I propose a development workflow that includes several ML-based techniques for classification and prioritization of the static analysis findings to optimize the developers’ effort in achieving compliance with a coding standard such as MISRA. The experimental workflow includes the following classification and prioritization techniques:
The workflow discussed has been internally tested at Parasoft on the internal codebase. One of the metrics we selected for measuring productivity improvement was the average time spent on fixing a static analysis violation. The metric was computed as the total time spent by all developers when fixing violations, divided by the total number of violations that were addressed (either fixed or suppressed/deviated). The metric was also computed for each developer individually. The research and experiments were conducted without academic rigor hence we do not share detailed results, and we acknowledge that more research is required to fully assess the gain in developers’ productivity, but the initial results are very promising.

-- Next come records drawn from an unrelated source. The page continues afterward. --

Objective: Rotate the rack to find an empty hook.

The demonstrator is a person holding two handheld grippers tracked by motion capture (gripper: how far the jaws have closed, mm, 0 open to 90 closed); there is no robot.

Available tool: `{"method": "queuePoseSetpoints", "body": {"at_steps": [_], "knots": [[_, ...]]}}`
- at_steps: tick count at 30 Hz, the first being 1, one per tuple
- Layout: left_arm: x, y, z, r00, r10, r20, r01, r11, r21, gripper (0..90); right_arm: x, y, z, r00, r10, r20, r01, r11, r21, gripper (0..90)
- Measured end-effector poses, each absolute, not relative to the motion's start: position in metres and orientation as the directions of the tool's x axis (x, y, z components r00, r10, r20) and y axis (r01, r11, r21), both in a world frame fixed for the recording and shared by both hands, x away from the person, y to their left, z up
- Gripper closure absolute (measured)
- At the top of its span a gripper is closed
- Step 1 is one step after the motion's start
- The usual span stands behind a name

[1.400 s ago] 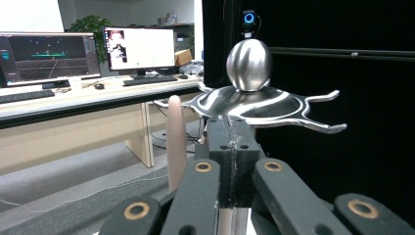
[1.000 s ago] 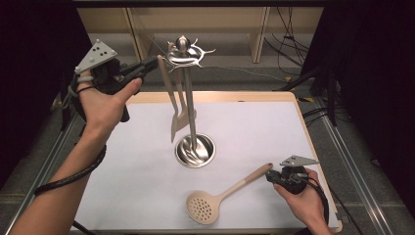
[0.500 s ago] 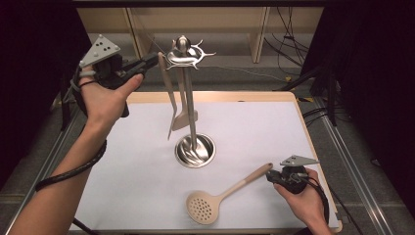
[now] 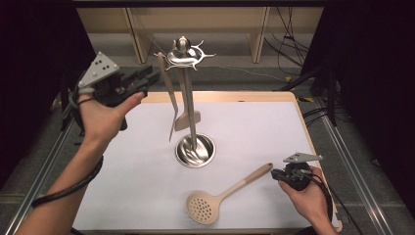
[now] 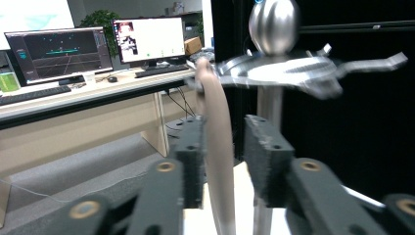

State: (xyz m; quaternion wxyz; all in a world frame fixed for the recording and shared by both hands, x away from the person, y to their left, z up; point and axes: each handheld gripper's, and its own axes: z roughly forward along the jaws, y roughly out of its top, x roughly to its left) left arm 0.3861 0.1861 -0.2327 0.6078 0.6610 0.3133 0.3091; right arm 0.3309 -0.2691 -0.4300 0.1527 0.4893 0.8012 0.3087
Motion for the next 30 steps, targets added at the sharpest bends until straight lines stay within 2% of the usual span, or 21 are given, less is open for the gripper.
{"method": "queuePoseSetpoints", "body": {"at_steps": [2, 7, 10, 17, 23, 30], "knots": [[0.377, 0.189, -0.245, 0.613, 0.789, 0.019, 0.053, -0.066, 0.996, 60.4, 0.334, -0.270, -0.428, -0.455, 0.888, 0.067, 0.714, 0.319, 0.623, 90.0], [0.355, 0.194, -0.286, 0.628, 0.778, 0.002, 0.124, -0.102, 0.987, 54.8, 0.346, -0.276, -0.430, -0.430, 0.902, 0.045, 0.750, 0.329, 0.575, 90.0], [0.347, 0.198, -0.311, 0.642, 0.766, 0.016, 0.133, -0.133, 0.982, 51.5, 0.354, -0.278, -0.434, -0.421, 0.906, 0.048, 0.763, 0.325, 0.558, 90.0], [0.330, 0.203, -0.365, 0.645, 0.764, 0.015, 0.176, -0.167, 0.970, 48.0, 0.369, -0.279, -0.438, -0.394, 0.918, 0.051, 0.784, 0.307, 0.539, 90.0], [0.327, 0.208, -0.377, 0.629, 0.777, 0.030, 0.174, -0.178, 0.969, 47.0, 0.382, -0.281, -0.441, -0.414, 0.910, 0.027, 0.763, 0.330, 0.555, 90.0], [0.329, 0.207, -0.376, 0.619, 0.785, 0.027, 0.170, -0.168, 0.971, 46.7, 0.390, -0.282, -0.439, -0.368, 0.929, 0.028, 0.763, 0.285, 0.581, 90.0]]}}
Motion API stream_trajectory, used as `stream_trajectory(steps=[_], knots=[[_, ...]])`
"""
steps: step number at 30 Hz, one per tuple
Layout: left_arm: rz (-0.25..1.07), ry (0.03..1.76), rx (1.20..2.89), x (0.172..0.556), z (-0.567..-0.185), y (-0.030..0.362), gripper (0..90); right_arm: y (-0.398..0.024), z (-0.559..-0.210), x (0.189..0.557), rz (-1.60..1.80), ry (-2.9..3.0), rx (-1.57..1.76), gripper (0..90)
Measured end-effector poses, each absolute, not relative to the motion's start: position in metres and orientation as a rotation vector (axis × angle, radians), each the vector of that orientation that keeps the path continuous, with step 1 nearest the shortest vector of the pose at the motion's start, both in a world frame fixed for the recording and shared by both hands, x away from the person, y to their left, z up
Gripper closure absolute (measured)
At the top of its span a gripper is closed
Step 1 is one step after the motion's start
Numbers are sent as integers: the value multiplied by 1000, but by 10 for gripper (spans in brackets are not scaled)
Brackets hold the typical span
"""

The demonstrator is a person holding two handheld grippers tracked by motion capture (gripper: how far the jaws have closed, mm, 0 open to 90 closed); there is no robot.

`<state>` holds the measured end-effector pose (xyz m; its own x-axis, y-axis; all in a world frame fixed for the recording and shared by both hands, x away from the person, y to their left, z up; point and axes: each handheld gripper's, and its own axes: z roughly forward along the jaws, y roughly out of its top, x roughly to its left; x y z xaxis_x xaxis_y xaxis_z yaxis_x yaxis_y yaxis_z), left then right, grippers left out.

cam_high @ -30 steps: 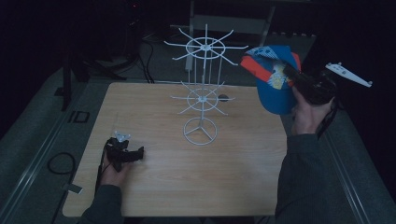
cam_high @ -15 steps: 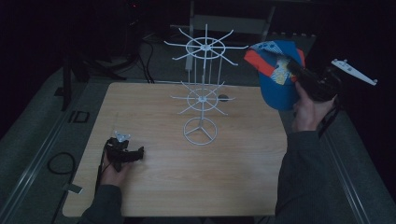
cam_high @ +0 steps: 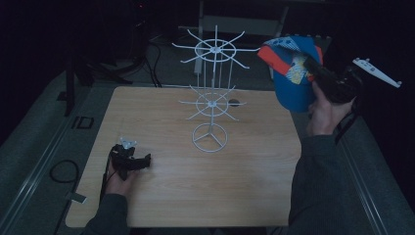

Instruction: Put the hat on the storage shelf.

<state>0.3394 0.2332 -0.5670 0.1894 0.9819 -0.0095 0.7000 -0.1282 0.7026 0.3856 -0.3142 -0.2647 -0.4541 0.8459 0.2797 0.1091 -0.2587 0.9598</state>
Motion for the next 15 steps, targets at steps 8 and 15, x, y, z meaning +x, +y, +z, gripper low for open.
stream_trajectory(steps=[8, 15], knots=[[634, 1571, 1893, 339, -567, 233, 115, -316, -261, 385, 1803, 1418, 1179, 876], [634, 1571, 1892, 339, -567, 233, 115, -314, -256, 383, 1833, 1397, 1158, 876]])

Enforcing compliance with a coding standard such as MISRA requires continuous monitoring of the codebase. In an ideal scenario, teams would start with an empty codebase and not allow merging of incompliant code. With this approach enforcing compliance is a simpler task, that is focused on controlling small increments of new code. In a real-life scenario, this is never true. Projects are started with a significant amount of pre-existing code that is frequently far from standards compliance. While there are some situations where pre-existing code is decided to be excluded from the compliance, in most cases development teams face the challenge of eliminating incompliance from inherited code and assuring that new code is created according to standard.
Typically, the violation backlog contains different categories of violations. Random selection of the problems to be fixed causes a lot of inefficiency in the compliance process and work duplication. Inefficiency in the development process distracts developers and hinders adoption of the compliance process.
The adoption of the compliance process and its effectiveness could be improved by introducing additional automated classification and prioritization techniques that use ML to post-process static analysis findings to group them into clusters and recommend the optimal order of addressing them and pre-assign problems to individuals in the team that are best skilled to fix them.
Research revealed or identified several aspects that can be used to automatically classify violations and pre-assign them to specific team members:
Below we discuss the value of distinguishing each category, describe classification algorithms and propose how to use this information to optimize the development workflows.
Static analysis findings that a team considers as noise are inevitable in the compliance process. They can be either false positive alarms reported due to analysis inaccuracy or legitimate issues that teams feel are acceptable and choose to deviate from the coding standard. SA noise is a significant problem that hinders the adoption of static analysis and delay’s reaction to important findings. Instead of fixing “strategic” issues which have the potential to propagate throughout the codebase first, developers process a homogenous violations queue, which includes low priority or ignorable findings mixed with critical issues. The ability to automatically distinguish “real” problems from “noise” highly improves developers’ productivity.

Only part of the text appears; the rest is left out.